Até o momento, a crise desencadeada pelos temporais no Rio Grande do Sul revelou não apenas a magnitude dos danos causados pelo negacionismo climático, mas também as entranhas de uma estrutura onde interesses empresariais prevalecem sobre o bem-estar da população. Enquanto as vítimas clamam por ajuda, os poderosos aproveitam a oportunidade para reforçar suas agendas pessoais e políticas.

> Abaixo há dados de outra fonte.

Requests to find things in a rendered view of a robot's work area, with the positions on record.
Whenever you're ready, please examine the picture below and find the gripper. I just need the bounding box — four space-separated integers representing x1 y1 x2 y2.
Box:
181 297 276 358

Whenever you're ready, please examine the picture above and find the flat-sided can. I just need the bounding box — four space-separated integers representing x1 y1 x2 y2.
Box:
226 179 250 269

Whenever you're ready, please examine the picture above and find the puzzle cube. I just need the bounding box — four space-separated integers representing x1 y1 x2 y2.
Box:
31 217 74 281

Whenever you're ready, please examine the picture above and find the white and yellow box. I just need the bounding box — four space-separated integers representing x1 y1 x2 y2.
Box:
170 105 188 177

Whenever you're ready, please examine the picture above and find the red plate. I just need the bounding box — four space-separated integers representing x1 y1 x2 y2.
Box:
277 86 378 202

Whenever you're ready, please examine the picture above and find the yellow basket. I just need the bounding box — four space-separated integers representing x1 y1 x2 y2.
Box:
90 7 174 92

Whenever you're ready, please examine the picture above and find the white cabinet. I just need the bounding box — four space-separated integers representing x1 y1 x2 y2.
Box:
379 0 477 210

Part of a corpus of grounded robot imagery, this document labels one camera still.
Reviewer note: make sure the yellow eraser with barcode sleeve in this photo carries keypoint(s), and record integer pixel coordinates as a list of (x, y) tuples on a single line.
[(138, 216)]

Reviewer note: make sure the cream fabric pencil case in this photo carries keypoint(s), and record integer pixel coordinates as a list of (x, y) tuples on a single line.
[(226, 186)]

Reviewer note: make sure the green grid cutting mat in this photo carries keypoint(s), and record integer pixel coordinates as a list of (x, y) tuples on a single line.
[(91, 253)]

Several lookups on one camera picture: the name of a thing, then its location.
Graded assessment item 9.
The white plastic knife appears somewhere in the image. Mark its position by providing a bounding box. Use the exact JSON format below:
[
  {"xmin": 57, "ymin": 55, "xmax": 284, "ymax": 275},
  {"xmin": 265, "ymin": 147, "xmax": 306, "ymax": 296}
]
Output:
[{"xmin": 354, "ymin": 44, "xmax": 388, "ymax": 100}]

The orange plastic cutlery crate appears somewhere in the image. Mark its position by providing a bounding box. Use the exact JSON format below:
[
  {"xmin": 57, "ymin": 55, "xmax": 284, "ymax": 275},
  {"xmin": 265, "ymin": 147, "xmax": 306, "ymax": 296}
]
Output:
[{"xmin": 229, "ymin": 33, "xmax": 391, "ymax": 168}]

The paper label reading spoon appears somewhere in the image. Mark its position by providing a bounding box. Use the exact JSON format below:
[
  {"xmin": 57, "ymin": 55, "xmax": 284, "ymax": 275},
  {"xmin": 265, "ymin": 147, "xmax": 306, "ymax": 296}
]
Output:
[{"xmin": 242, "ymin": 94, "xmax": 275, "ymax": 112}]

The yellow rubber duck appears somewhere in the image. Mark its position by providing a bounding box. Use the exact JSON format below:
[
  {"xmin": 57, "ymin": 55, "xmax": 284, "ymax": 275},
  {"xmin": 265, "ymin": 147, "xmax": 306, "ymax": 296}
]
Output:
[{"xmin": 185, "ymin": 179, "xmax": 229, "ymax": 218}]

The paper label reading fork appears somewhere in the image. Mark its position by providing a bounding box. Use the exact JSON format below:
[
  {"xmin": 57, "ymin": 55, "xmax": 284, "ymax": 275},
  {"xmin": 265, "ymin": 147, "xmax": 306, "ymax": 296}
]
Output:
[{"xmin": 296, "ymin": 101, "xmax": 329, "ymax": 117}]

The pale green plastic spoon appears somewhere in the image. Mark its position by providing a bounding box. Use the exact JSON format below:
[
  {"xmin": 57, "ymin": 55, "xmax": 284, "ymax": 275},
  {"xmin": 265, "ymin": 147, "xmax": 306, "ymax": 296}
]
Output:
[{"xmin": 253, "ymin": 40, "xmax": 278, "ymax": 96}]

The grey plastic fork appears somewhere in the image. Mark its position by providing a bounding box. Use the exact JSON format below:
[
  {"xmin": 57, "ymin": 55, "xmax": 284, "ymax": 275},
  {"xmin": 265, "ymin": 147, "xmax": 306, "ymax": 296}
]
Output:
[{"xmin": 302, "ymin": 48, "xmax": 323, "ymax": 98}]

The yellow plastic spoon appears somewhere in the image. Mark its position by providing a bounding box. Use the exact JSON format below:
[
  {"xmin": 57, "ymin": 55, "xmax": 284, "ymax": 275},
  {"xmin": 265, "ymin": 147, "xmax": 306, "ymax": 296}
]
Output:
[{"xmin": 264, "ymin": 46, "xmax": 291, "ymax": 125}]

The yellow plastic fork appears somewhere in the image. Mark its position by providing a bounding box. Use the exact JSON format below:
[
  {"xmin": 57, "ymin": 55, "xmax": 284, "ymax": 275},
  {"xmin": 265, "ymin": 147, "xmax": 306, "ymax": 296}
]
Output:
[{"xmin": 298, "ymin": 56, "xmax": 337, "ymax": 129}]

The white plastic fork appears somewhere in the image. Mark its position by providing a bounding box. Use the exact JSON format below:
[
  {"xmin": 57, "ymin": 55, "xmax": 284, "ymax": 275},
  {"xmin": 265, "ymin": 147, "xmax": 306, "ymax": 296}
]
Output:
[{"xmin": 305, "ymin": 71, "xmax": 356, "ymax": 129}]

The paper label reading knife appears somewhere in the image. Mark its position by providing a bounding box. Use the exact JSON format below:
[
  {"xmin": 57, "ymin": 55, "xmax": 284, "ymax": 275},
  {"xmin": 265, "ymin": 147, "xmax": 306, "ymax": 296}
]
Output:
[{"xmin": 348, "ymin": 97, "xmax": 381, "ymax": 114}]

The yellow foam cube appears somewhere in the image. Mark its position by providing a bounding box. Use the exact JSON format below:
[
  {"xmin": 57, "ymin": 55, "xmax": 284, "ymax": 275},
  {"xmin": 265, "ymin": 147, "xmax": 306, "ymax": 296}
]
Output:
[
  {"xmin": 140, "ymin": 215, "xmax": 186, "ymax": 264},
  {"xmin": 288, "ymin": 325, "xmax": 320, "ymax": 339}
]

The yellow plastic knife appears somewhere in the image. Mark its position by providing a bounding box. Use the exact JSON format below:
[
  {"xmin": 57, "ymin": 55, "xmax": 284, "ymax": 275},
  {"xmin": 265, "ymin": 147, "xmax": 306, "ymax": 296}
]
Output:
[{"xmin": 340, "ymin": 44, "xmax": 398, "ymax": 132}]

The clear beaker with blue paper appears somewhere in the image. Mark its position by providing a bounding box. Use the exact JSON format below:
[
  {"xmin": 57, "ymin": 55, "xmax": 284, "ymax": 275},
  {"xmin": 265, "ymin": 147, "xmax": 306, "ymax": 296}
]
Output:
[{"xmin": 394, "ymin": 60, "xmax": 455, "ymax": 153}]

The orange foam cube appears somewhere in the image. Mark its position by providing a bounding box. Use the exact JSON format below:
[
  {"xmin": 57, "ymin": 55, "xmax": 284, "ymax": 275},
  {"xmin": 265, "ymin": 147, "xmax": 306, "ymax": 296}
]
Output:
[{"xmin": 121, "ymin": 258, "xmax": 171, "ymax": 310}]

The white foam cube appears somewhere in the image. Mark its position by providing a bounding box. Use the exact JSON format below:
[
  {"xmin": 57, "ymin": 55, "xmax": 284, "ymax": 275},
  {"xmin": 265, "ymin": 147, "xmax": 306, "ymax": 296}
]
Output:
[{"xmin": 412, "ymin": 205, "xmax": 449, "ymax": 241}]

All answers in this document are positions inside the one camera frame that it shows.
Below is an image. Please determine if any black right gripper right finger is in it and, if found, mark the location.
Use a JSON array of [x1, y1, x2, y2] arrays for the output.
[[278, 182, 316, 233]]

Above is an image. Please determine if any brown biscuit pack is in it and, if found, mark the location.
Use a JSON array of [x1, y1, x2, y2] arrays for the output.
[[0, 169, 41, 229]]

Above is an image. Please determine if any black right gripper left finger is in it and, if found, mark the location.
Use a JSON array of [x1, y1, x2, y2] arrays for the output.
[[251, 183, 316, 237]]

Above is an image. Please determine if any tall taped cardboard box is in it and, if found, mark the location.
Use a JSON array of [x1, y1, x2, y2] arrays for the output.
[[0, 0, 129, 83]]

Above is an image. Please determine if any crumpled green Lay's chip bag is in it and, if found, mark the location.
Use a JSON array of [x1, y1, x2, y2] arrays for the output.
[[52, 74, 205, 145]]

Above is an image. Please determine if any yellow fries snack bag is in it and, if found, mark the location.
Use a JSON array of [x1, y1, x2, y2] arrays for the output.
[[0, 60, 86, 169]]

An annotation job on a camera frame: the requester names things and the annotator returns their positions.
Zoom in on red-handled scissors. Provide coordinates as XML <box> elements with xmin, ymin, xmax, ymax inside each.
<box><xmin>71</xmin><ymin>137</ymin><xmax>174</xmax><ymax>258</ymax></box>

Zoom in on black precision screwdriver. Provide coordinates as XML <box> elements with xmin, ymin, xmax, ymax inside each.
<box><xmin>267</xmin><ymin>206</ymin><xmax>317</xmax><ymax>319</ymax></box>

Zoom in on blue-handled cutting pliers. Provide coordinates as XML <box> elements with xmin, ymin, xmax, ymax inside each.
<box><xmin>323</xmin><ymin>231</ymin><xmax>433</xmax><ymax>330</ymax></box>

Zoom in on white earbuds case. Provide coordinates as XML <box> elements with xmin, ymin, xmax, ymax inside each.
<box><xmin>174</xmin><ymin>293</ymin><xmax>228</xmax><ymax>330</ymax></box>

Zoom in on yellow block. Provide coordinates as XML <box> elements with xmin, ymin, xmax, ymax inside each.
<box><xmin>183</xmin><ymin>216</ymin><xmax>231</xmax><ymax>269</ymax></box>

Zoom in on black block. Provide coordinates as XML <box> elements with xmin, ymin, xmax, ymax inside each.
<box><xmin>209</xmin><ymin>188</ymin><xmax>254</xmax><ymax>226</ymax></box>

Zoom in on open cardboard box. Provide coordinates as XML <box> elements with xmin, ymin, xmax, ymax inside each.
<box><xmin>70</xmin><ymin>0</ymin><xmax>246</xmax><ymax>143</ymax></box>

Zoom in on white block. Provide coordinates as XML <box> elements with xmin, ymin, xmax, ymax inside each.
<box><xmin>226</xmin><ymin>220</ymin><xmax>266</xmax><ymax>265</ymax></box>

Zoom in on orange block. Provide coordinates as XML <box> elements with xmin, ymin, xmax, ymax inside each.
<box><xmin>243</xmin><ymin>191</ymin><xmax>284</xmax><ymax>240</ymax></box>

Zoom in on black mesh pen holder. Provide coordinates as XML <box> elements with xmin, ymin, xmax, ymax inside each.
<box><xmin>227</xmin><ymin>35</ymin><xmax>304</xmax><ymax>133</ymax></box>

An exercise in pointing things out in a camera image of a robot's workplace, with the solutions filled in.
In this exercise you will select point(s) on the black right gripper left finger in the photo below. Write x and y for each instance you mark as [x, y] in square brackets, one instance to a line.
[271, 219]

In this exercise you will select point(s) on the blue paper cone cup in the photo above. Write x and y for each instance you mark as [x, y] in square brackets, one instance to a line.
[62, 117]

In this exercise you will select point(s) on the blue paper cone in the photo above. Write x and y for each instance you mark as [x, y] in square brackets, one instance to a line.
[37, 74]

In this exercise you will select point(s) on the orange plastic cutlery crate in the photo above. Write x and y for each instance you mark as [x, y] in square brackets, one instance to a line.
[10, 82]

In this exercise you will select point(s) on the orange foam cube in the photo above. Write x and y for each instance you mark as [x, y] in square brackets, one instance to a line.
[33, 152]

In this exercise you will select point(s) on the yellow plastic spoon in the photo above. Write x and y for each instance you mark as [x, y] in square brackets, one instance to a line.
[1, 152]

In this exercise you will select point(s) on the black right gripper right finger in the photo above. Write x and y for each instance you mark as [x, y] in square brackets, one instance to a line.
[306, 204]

Em nota, a Companhia Cyrela (a nacional, não a do Rio Grande do Sul) disse que “gostaria de reforçar seu compromisso em garantir a segurança das pessoas e de todos os colaboradores, repudiando qualquer ação que não esteja alinhada a esse contexto, especialmente diante da tragédia em questão. Neste momento, a empresa segue focada no compromisso em apoiar as vítimas, priorizando a segurança de todos”.

Correção: 7 de maio de 2024, 17h23

O empresário Cláudio Goldzstein é membro da família Goldzstein, que é dona da Cyrela Goldzstein, mas “nunca teve nenhuma atuação ou conexão direta com a Companhia Cyrela”, de acordo com a assessoria de imprensa da empresa. A Cyrela Goldzstein, tem como sócio Fernando Goldzstein, irmão de Cláudio, que por sua vez “não tem relação com o Instituto Cultural Floresta”. O texto também foi atualizado para incluir o posicionamento da Cyrela nacional. Além disso, o Tenente-Coronel Zucco retirou sua candidatura à Prefeitura de Porto Alegre. O texto foi atualizado com o posicionamento dele.